Input data ->

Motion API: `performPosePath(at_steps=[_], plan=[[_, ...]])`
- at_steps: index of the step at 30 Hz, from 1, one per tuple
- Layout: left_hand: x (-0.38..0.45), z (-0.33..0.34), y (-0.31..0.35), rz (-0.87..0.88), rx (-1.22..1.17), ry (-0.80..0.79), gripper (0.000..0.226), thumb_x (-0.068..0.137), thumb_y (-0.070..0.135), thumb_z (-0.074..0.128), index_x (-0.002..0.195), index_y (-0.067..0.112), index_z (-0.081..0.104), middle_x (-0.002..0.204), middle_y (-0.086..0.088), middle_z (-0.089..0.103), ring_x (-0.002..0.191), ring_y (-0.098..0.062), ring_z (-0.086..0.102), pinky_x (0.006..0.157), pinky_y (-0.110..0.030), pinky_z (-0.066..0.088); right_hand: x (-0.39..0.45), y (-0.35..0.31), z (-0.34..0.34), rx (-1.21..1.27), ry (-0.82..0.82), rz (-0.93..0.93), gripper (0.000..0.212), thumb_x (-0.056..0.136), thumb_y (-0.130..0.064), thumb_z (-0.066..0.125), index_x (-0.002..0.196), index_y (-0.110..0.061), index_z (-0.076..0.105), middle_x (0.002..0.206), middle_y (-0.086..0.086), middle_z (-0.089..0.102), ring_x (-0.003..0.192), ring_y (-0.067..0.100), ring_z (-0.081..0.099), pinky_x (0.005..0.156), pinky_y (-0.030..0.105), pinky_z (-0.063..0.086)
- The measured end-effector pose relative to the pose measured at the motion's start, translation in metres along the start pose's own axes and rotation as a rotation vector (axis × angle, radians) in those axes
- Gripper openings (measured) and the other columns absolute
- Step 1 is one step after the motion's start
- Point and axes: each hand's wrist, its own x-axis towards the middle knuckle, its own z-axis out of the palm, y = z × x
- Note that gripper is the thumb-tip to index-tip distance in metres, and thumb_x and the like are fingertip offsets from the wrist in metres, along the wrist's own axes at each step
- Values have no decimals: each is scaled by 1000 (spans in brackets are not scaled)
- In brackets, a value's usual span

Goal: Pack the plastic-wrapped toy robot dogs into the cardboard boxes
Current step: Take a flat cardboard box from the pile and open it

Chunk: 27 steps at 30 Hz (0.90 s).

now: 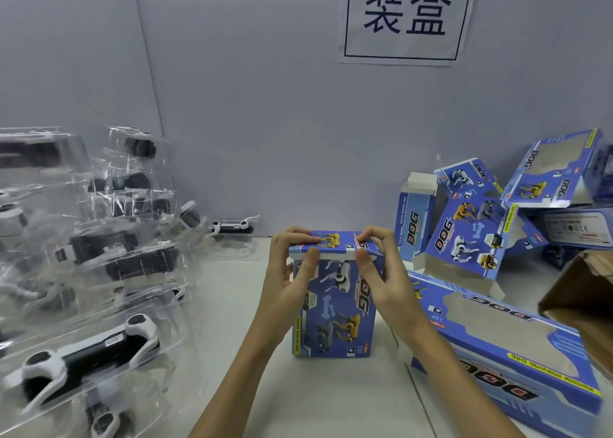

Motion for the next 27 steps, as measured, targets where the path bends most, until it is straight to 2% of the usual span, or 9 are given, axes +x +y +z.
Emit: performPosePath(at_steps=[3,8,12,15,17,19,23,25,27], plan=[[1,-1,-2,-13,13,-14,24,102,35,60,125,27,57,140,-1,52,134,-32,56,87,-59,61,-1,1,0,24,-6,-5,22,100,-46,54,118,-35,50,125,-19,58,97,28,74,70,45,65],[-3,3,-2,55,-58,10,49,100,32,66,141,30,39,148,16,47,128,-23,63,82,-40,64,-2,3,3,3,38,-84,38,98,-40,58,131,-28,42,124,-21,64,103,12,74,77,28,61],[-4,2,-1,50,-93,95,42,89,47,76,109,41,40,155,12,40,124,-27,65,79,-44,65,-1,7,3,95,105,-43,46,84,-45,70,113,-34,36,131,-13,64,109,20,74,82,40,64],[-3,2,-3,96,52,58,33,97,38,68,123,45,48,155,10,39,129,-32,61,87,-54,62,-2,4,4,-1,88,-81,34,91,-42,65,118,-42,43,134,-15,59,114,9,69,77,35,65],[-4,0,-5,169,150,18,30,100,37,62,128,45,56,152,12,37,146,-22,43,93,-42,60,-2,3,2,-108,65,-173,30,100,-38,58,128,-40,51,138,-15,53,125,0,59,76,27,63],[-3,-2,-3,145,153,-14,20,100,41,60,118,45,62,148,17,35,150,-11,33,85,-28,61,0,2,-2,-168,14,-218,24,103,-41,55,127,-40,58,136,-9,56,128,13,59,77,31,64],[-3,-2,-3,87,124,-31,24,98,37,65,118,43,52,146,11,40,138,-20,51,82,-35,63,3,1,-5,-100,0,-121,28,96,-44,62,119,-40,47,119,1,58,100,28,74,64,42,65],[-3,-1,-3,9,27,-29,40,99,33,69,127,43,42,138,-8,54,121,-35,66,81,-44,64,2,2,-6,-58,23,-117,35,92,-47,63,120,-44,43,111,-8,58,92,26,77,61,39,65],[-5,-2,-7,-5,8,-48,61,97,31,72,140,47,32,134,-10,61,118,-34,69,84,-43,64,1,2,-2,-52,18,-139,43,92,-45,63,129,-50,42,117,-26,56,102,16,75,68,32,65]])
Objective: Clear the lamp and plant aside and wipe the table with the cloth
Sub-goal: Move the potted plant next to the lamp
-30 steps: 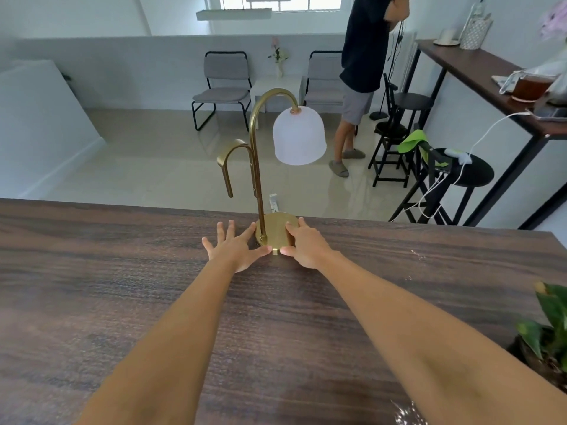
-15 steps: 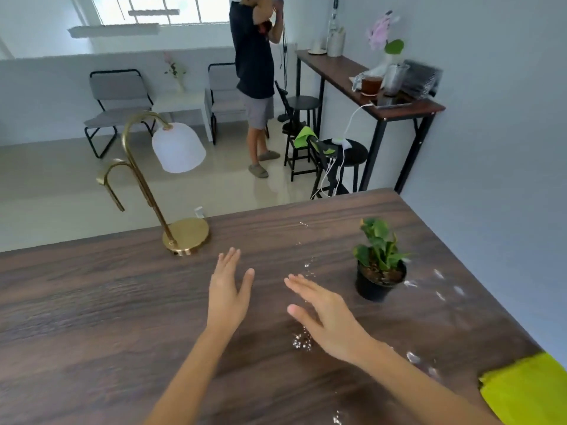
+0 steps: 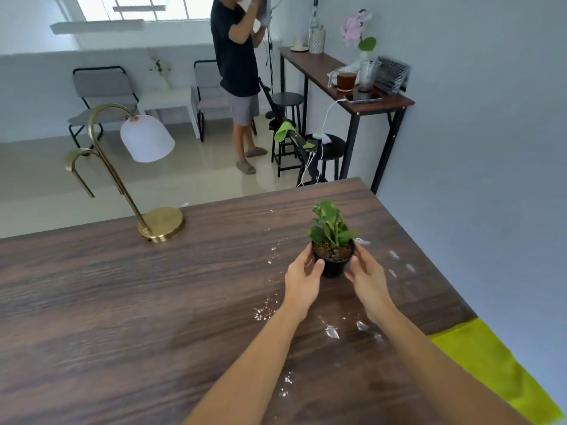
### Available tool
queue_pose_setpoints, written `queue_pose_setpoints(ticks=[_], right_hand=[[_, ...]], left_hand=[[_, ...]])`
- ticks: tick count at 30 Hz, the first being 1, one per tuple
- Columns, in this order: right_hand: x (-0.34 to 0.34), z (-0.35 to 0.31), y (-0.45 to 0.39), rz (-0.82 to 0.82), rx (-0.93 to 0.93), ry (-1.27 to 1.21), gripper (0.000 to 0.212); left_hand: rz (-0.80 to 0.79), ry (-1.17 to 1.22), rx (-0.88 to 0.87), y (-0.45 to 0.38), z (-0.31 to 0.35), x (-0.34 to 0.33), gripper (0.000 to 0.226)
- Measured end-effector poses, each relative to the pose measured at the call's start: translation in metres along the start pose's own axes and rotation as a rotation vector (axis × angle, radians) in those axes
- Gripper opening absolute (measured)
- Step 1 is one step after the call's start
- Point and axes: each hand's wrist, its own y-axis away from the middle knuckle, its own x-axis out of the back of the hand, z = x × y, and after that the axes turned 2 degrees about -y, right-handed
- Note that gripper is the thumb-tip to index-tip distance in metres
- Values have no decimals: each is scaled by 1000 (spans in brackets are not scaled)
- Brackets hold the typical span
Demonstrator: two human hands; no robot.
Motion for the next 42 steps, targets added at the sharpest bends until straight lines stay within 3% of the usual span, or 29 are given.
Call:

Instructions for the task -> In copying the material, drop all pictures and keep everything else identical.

Result of the task ->
Motion API: `performPosePath(at_steps=[_], plan=[[_, ...]])`
- at_steps: index of the step at 30 Hz, from 1, one per tuple
- Layout: left_hand: x (-0.38..0.45), z (-0.33..0.34), y (-0.31..0.35), rz (-0.87..0.88), rx (-1.22..1.17), ry (-0.80..0.79), gripper (0.000..0.226), thumb_x (-0.068..0.137), thumb_y (-0.070..0.135), thumb_z (-0.074..0.128), index_x (-0.002..0.195), index_y (-0.067..0.112), index_z (-0.081..0.104), middle_x (-0.002..0.204), middle_y (-0.086..0.088), middle_z (-0.089..0.103), ring_x (-0.002..0.191), ring_y (-0.098..0.062), ring_z (-0.086..0.102), pinky_x (0.006..0.157), pinky_y (-0.110..0.030), pinky_z (-0.066..0.088); right_hand: x (-0.39..0.45), y (-0.35..0.31), z (-0.34..0.34), rx (-1.21..1.27), ry (-0.82..0.82), rz (-0.93..0.93), gripper (0.000..0.212), thumb_x (-0.056..0.136), thumb_y (-0.130..0.064), thumb_z (-0.066..0.125), index_x (-0.002..0.196), index_y (-0.110..0.061), index_z (-0.076..0.105), middle_x (0.002..0.206), middle_y (-0.086..0.086), middle_z (-0.089..0.102), ring_x (-0.003..0.192), ring_y (-0.067..0.100), ring_z (-0.081..0.099), pinky_x (0.005..0.156), pinky_y (-0.030..0.105), pinky_z (-0.063..0.086)
- The measured end-effector pose relative to the pose measured at the motion's start, translation in metres along the start pose's own axes and rotation as a rotation vector (axis × angle, radians) in those axes
- Gripper openings (measured) and the other columns absolute
- Step 1 is one step after the motion's start
- Point and axes: each hand's wrist, its own x-axis towards the middle knuckle, its own z-axis out of the palm, y = z × x
- Note that gripper is the thumb-tip to index-tip distance in metres, and thumb_x and the like are fingertip offsets from the wrist in metres, along the wrist's own axes at each step
- Values have no decimals: each is scaled by 1000 (spans in brackets are not scaled)
- In brackets, a value's usual span

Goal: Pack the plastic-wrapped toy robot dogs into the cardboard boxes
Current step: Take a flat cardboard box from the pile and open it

Chunk: 27 steps at 30 Hz (0.90 s).

now: 

Motion for the next 27 steps, as measured, targets where the path bends most, until it is straight to 2% of the usual span, or 9 are given, axes +x +y +z.
Emit: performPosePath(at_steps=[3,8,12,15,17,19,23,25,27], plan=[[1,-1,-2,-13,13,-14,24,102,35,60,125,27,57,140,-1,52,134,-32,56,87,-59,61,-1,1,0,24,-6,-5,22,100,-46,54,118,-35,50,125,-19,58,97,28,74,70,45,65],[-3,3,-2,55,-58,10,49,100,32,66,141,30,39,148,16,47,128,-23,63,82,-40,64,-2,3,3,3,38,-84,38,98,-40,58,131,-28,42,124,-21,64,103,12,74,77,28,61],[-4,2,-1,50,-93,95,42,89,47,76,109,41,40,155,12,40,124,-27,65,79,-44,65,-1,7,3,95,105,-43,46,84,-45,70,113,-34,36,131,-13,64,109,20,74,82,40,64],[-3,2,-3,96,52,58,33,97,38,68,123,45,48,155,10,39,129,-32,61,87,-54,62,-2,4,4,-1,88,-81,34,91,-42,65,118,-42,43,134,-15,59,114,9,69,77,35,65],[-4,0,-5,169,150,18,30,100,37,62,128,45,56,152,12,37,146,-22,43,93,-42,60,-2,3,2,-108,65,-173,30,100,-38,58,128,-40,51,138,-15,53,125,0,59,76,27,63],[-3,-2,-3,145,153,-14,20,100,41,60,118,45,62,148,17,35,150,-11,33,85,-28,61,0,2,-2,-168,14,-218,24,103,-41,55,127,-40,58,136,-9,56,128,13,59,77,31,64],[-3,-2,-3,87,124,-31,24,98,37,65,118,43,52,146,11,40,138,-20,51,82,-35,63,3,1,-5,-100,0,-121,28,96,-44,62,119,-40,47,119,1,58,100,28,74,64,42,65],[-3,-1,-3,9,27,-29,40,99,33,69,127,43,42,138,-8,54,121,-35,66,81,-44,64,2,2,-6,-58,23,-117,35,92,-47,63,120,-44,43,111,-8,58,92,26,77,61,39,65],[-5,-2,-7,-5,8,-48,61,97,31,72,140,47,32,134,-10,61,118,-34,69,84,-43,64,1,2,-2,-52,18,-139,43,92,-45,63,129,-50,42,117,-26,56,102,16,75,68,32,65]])
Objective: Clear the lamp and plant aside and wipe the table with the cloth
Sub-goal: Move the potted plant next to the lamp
-30 steps: 
-15 steps: 
+0 steps: 
### Available tool
queue_pose_setpoints, written `queue_pose_setpoints(ticks=[_], right_hand=[[_, ...]], left_hand=[[_, ...]])`
- ticks: tick count at 30 Hz, the first being 1, one per tuple
- Columns, in this order: right_hand: x (-0.34 to 0.34), z (-0.35 to 0.31), y (-0.45 to 0.39), rz (-0.82 to 0.82), rx (-0.93 to 0.93), ry (-1.27 to 1.21), gripper (0.000 to 0.212); left_hand: rz (-0.80 to 0.79), ry (-1.17 to 1.22), rx (-0.88 to 0.87), y (-0.45 to 0.38), z (-0.31 to 0.35), x (-0.34 to 0.33), gripper (0.000 to 0.226)
- Measured end-effector poses, each relative to the pose measured at the call's start: translation in metres along the start pose's own axes and rotation as a rotation vector (axis × angle, radians) in those axes
- Gripper opening absolute (measured)
- Step 1 is one step after the call's start
- Point and axes: each hand's wrist, its own y-axis away from the middle knuckle, its own x-axis out of the back of the hand, z = x × y, and after that the axes turned 2 degrees about -y, right-handed
- Note that gripper is the thumb-tip to index-tip distance in metres
- Values have no decimals: each is scaled by 1000 (spans in brackets are not scaled)
- Brackets hold the typical span
Demonstrator: two human hands; no robot.
Motion for the next 42 steps, targets added at the sharpest bends until straight lines stay within 3% of the usual span, or 29 are given.
Call:

No more work is required for the exercise.